▶ **ACTION ITEM**
A bare number is the only acceptable answer: how many lines of these entries include "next"?

▶ **GIVEN RECORDS**
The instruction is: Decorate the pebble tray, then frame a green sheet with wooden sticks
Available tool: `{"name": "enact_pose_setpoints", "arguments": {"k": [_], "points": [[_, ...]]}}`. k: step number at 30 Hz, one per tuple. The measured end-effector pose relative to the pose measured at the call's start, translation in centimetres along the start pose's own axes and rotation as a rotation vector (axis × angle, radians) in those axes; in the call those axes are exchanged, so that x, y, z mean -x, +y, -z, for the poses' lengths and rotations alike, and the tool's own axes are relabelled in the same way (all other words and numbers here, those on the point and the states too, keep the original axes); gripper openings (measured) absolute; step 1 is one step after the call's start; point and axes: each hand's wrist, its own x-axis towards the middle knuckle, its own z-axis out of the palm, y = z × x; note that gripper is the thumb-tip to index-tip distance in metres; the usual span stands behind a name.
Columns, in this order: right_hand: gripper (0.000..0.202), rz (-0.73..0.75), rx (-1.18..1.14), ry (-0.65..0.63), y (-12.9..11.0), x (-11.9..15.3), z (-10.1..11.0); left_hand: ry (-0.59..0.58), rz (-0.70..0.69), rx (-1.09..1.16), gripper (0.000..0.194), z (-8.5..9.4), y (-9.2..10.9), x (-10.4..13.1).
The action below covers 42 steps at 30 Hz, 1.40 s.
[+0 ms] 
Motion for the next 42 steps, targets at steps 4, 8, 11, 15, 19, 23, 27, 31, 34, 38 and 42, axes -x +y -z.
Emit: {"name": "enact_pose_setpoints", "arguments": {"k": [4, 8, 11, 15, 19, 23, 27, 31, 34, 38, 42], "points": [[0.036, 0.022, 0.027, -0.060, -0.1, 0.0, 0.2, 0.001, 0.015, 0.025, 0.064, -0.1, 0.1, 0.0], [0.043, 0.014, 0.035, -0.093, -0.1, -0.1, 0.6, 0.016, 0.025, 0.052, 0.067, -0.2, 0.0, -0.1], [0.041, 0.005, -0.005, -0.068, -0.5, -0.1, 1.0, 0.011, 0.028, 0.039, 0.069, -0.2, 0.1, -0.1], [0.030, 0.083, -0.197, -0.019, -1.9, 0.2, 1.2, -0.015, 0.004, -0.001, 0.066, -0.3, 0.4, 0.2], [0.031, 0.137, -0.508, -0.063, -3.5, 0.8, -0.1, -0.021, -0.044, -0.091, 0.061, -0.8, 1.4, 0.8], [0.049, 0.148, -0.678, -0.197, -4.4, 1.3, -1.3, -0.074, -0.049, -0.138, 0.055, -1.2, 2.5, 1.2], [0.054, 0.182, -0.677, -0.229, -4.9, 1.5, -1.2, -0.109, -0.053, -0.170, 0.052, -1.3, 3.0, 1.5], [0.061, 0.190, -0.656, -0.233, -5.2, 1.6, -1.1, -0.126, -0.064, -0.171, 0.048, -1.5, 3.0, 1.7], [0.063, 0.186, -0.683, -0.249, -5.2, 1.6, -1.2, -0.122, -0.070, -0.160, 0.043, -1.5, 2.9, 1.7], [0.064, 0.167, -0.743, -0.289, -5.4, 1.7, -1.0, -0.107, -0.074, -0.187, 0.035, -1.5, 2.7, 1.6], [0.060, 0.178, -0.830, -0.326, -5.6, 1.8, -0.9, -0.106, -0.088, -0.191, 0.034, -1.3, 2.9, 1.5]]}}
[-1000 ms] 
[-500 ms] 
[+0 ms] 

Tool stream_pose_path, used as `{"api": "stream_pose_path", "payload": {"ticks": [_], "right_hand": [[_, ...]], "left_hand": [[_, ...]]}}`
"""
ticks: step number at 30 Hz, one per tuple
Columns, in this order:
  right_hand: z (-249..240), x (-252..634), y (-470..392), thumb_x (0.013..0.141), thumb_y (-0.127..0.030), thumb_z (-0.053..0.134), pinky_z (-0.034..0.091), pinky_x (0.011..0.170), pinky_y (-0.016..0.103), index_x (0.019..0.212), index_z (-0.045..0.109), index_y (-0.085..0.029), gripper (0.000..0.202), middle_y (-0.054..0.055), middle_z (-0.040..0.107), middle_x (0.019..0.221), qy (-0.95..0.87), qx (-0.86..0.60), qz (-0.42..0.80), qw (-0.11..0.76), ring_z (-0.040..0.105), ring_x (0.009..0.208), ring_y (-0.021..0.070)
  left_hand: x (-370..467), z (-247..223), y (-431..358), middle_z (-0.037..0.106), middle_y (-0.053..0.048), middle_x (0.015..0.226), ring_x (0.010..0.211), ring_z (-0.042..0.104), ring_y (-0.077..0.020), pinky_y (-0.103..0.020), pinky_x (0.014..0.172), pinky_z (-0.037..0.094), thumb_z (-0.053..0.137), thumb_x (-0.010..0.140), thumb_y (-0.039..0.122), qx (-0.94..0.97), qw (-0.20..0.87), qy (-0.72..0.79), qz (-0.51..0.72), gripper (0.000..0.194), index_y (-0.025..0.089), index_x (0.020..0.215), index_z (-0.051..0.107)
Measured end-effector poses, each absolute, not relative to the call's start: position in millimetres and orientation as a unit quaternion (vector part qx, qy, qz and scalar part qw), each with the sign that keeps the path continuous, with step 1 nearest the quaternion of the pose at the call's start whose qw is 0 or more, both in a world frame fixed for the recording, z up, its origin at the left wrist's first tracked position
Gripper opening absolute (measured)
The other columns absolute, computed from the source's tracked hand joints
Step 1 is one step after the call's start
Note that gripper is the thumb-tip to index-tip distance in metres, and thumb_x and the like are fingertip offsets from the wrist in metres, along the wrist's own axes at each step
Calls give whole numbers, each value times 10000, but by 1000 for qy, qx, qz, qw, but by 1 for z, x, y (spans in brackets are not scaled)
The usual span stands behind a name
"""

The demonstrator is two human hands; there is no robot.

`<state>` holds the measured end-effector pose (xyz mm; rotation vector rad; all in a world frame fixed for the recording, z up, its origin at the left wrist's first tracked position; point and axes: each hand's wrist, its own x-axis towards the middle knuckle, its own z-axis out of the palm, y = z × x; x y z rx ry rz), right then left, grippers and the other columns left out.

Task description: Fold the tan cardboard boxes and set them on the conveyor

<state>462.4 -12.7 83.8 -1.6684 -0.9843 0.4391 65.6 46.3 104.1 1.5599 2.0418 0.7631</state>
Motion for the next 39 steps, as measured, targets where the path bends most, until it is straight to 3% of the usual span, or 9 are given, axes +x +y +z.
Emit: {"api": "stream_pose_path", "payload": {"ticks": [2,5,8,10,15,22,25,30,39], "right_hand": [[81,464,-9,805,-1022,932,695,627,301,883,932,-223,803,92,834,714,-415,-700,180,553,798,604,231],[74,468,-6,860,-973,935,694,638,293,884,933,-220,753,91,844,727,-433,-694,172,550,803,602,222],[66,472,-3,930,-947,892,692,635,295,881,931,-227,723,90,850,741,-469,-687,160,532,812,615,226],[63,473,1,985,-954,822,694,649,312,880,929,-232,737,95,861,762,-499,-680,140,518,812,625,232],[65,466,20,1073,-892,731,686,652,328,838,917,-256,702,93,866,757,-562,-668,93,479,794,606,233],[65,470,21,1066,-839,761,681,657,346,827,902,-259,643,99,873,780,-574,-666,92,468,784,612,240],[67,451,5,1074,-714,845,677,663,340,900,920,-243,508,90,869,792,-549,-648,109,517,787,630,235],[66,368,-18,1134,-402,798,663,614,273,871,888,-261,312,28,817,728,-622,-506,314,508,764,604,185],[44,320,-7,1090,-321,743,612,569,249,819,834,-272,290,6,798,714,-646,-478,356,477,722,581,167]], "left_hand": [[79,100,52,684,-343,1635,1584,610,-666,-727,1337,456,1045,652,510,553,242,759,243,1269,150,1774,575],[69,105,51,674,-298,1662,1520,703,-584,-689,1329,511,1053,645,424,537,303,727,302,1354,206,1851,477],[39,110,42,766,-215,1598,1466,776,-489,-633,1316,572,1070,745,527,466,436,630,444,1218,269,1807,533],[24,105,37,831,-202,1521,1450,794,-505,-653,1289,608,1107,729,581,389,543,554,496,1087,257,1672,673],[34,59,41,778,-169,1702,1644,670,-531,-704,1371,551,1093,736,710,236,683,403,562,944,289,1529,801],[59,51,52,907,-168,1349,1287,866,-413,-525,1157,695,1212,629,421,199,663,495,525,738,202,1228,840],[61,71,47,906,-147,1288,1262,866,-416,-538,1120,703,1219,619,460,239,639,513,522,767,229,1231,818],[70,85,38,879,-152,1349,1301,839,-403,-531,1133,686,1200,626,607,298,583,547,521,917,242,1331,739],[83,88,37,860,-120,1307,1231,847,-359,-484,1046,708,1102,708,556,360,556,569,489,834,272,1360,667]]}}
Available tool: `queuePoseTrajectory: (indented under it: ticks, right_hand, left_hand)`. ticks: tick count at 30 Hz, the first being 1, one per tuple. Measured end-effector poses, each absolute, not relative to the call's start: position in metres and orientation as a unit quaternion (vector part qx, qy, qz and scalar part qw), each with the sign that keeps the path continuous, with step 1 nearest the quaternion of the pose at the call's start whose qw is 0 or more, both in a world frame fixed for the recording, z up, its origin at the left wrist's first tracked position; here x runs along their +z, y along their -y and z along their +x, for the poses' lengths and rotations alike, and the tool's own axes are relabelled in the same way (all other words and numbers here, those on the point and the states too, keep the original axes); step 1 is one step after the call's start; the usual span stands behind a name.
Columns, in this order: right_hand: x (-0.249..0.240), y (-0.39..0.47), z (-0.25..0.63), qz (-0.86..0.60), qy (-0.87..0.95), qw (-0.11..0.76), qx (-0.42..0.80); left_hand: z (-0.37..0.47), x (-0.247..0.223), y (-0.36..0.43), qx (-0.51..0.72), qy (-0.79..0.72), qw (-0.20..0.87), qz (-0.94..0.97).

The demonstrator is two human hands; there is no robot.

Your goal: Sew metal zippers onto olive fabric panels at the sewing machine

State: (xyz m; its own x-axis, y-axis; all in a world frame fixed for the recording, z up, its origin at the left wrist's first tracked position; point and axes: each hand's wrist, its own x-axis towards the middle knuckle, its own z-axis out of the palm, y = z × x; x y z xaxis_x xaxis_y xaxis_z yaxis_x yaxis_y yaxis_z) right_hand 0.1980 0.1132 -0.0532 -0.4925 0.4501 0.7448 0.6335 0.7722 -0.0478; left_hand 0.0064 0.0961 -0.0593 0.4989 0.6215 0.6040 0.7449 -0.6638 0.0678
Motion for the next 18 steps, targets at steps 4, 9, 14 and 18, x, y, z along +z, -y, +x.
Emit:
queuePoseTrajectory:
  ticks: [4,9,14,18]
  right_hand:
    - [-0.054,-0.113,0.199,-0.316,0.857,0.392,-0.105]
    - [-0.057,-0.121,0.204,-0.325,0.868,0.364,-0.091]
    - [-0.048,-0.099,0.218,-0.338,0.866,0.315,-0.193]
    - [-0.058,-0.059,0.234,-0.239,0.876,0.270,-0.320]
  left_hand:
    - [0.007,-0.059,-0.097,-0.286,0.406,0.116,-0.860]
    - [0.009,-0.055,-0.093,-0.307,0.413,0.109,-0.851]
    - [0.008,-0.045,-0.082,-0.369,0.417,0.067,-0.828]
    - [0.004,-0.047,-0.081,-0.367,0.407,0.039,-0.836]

▶ **RESPONSE TO THIS TASK**
3